My mother laughed like a drain.
The usability/security sweetspot
Now, I regard myself as reasonably IT savvy and I have definitely done all my IG training; and yet I appear to have been unable to manage my own bank account in the face of a clever attack.
The attitude of the bank was the most fascinating aspect of being hacked. This was clearly routine for the staff. They put the money back in my account, no questions asked, without blinking.
I had expected it to be more of a struggle and that I might be considered to blame. It crossed my mind that I could go on a binge of Texan T shirts, training shoes and porn to the value of £3,500 and get away with it. Why was the bank so helpful?
My guess is that there is a sweet spot on the cyber security vs usability curve where the bank has settled. Online banking saves the bank so much money on staff and real estate that it can take the financial hit of occasional fraudster success.

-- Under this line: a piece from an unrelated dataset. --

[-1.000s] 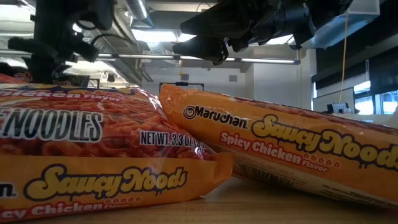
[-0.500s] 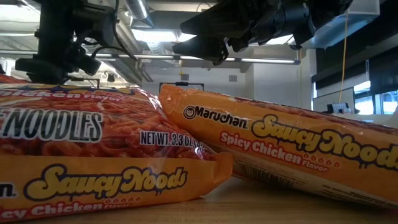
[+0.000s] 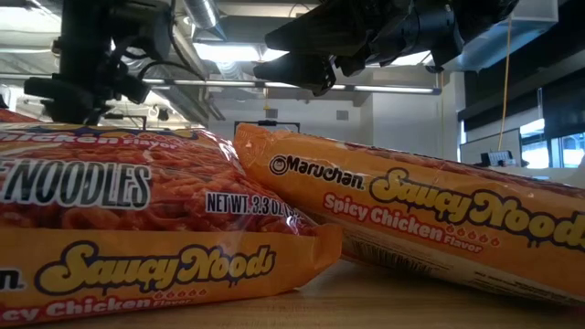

I guess it is constantly trying to move that sweet spot to greater security without making its banking product unattractively difficult to use.
In healthcare, I think we have a similar struggle between security and usability, but are perhaps hamstrung by the fact that you can’t replace health data into an account in the way that a bank can replace money. And because of this we have tended to err on the side of security and paid the price in usability.
Added to this tendency, we have added an atmosphere in which large fines are imposed on organisations that have had data breaches that have largely been down to human errors than failure to find the usability/cyber security sweet spot.
Time to shift the curve?
Given that usability and security seem to be to some degree inversely proportional, maybe we have something to learn from banking’s approach.
All systems are vulnerable because humans have to interface with them, so maybe we could be a little less hysterical about breaches and ensure that any financial penalties are paid to the victims; rather than into government coffers.